Continental Philosophy has taken our thinking to the horizon of the other. It has opened our eyes and mind to alterity. But there is some sameness in this alterity. It only limits itself to our human other. It has not fully embraced our non-human other. The only non-human others that it exhibits concern are the cosmos and the theos ( sacred). It has not sufficiently considered what has been called the animal question. The otherisms that are thought by continental philosophy have kept the animal question unthought. The reigning Otherisms in continental thinking, as they were, ultimately serve to reinforce a potentially problematic humanocentric thinking that we call anthropocentrism. This is why I dare to say that what we pride in the treatment of as a question of others in our continental thought has traces of sameness. It may be simply a modification of sameness. But to be fair to it, we have to admit that it is almost impossible to get out of the trap of anthropocentric thinking.

Hence, without making tall claims, we have the challenge to embrace the non-human other in the otherisms that we discuss in our philosophy and theology. We have to stretch our potential humanist orbit of thinking to embrace our non-human others. This does not mean that we can stay away from the critique that might say that the non-human other is also a modification of some sameness we share with it. Hence, stretching the thought of Levinas and taking the gaze of a cat in Derrida seriously, we may have to grant that there are several faces of the non-human others. These other faces are interrupting our tendency of giving primacy to the human face as the locus of ethical and moral relations. Hence, we do have to contest the humanocentric thinking of the other in continental philosophy and also discern its potential to embrace the non-human other.

We are making continental philosophy our locus of humanocentric thinking everywhere because it has the potential archive to adequately deal with the question of the non-human other. It is a fecund resource to develop a philosophy as well as the theology of the non-human other. To do this, we will have to address the issue of the subjecthood of the non-human other. We may have no difficulty with the subjecthood of God, Angels, Demons and even our mother Earth/ Universe/ Multiverse. The real challenge is in the question of the subjecthood of animals and trees.

Process philosophy may assist us to arrive at a profound understanding of the subjecthood of animals and trees. Animals and trees are concrescenscing subjects. This is so because they are sensing moment by moment. This sensing belongs to them and not to anyone other than them. They make decisions (we have thought of them as instinct-driven in the case of animals ) to survive and grow. This is why we can think that they enjoy, suffer and live. We may even say that moment by moment they are influenced by past experiences, the chemistry within their bodies, and by other actualities in the world. This means they constitute themselves from moment to moment. If we seek the mirror of human subjecthood in them, we will never find it. This is why the face of the Animals as well as the Trees and the rest of our non-human others cannot simply mirror the human face. God can certainly mirror us. The same may be true of Angels and Demons.

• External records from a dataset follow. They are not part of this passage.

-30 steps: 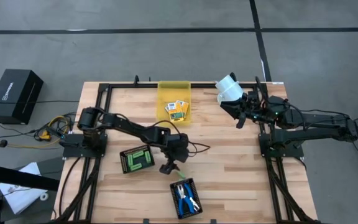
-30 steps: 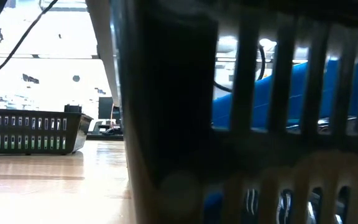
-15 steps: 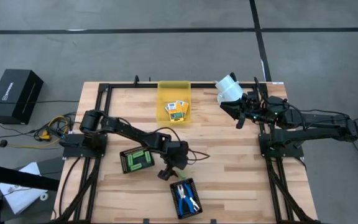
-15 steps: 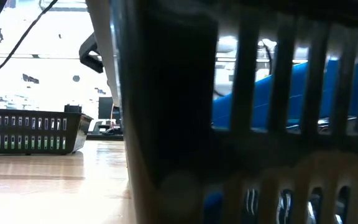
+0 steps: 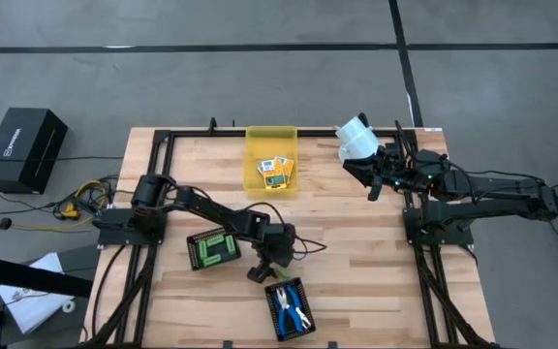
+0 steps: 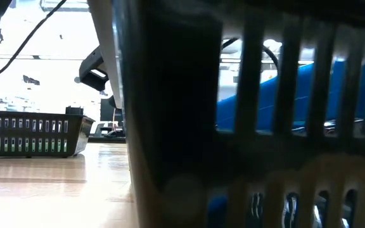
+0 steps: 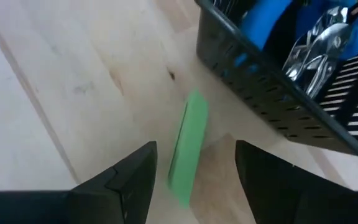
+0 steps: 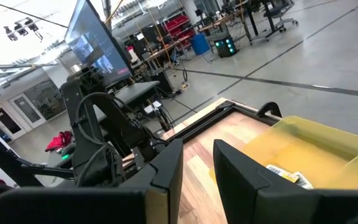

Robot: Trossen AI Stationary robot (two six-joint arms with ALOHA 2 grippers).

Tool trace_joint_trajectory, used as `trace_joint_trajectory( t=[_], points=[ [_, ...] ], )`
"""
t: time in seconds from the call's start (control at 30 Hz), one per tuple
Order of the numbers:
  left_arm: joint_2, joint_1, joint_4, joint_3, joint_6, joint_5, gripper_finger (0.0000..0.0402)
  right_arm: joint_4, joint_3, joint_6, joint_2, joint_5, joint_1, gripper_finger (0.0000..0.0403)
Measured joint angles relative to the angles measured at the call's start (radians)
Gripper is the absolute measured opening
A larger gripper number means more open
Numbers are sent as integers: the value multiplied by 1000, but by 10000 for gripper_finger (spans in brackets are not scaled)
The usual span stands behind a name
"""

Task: Pick & Place School Supplies
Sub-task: Put the green eraser into the left black bin

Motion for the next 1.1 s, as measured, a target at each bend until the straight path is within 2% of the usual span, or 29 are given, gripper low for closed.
trace_joint_trajectory(
  t=[0.13, 0.33, 0.4, 0.53, 0.63, 0.83, 1.1],
  points=[
    [0, 3, 1, 0, 0, -20, 179, 0, 0, -3, 0, 0, 0, 82],
    [0, 4, 9, -12, -13, -27, 47, -1, 0, -8, 0, 0, -1, 82],
    [-2, 4, 18, -18, -31, -20, 21, -1, 0, -8, 0, 0, -1, 82],
    [-3, 5, 25, -26, -57, -8, 30, -1, 0, -11, 0, 0, -1, 82],
    [-4, 11, 22, -27, -92, -21, 21, -1, 0, -11, 0, 0, -2, 82],
    [-36, 87, 55, -31, -281, -52, 20, 1, 0, -11, 0, 0, -2, 82],
    [-219, 212, 99, -29, -441, -148, 20, 9, 0, -27, 0, 0, -11, 82]
  ],
)
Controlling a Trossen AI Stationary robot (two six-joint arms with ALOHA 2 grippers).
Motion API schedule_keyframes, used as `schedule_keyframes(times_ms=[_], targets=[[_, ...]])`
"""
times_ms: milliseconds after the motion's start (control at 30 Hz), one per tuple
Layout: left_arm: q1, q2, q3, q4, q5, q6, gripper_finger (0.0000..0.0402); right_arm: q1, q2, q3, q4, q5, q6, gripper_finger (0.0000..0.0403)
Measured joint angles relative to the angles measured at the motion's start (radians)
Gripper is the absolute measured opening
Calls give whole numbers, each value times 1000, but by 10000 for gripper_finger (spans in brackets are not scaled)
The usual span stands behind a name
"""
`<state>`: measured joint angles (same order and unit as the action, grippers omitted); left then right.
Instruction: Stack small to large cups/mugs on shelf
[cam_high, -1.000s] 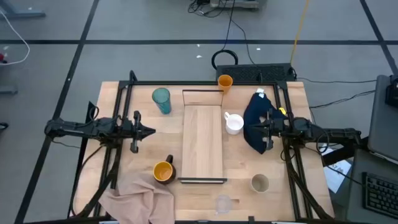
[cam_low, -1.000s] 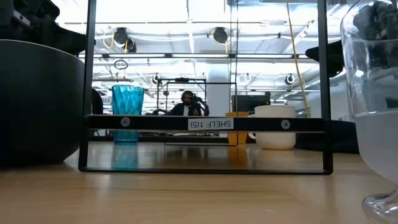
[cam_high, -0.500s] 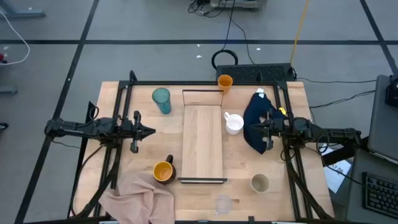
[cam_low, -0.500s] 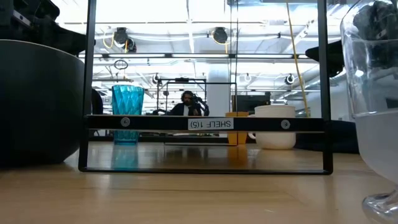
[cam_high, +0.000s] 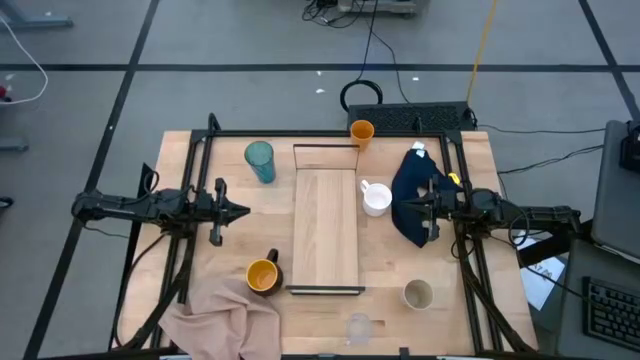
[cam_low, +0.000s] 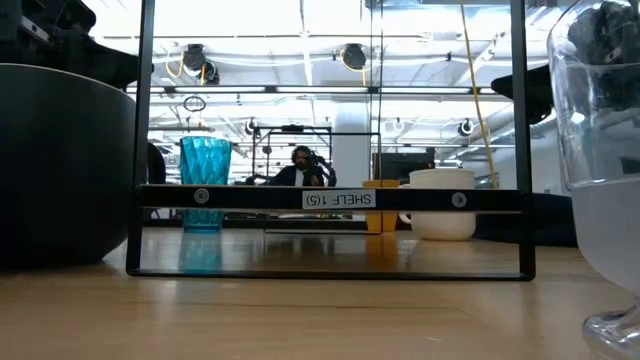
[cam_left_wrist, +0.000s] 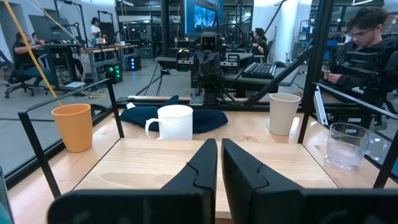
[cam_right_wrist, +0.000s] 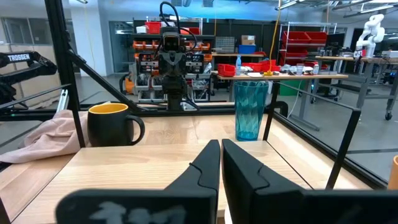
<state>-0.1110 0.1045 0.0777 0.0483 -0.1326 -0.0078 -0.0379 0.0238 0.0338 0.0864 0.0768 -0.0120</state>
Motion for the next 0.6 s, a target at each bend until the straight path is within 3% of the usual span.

We will have to agree that every individual animal and individual tree have his or her own way of being-in-the-world. Every other individual animal or individual tree is an absolute other. We may say the same about Angels and Demons. The fact that the non-human others like the animals and trees sense the world, they are indeed subject. To arrive at this understanding of sensibility, we have to give up the Kantian opposition of sense and reason. Sensibility is not mindless. Sensing has a mind of its own. Whitehead’s idea of concrescence, which teaches that at every moment of our lives we are experiencing the world through various kinds of prehensions: intellectual, emotional, recollective, anticipatory, and sensory can assist us to illumine the concrescenscing of animals and trees and thus assist us to understand their subjectivity. Animals and trees do exhibit what process thought calls prehensions of the sensory that consider the best survival and growth possibilities for themselves in a given condition. Hence, they are subjects in their own right.

Now we can think a bit further in the light of process philosophy. The Whiteheadian perspective suggests that we can feel the feelings of the divine reality. This does not mean that we can read the mind of God. It only means that we can enter into what might be called the divine sensibility, sharing in love in heaven that floods into love on earth. As entered into by human beings, this divine sensibility will enable us to imagine the world from the point of view of other animals and remain trustful that those points of view are known to our God. This is why we may say following Levinas and Derrida that we have the challenge to face the infinity shining in each unique and individual ‘face’ of an animal and tree. Therefore in the face of an animal (the cat of Derrida) or the tree (the Bodhi tree of Buddha), we can see the face of God.

 

There is an infinite excess in the concrescenscing of animals and trees. This infinity is addressing us and calling us to responsibility. Thus, the ethical archive of Levinas and Derrida does enable us to draw an ethical response to the call of the non-human other. We become truly human by responding responsibly to the address of our non-human other (animals, trees etc.) as well as our human other. We can find the divine echo in the address of our non-human other. This divine echo is missing in the address or call of the Demon and hence we have the imperative to reject the call/ address of demons. Except for the address of the demons, we have the challenge to respond to every other non-human other.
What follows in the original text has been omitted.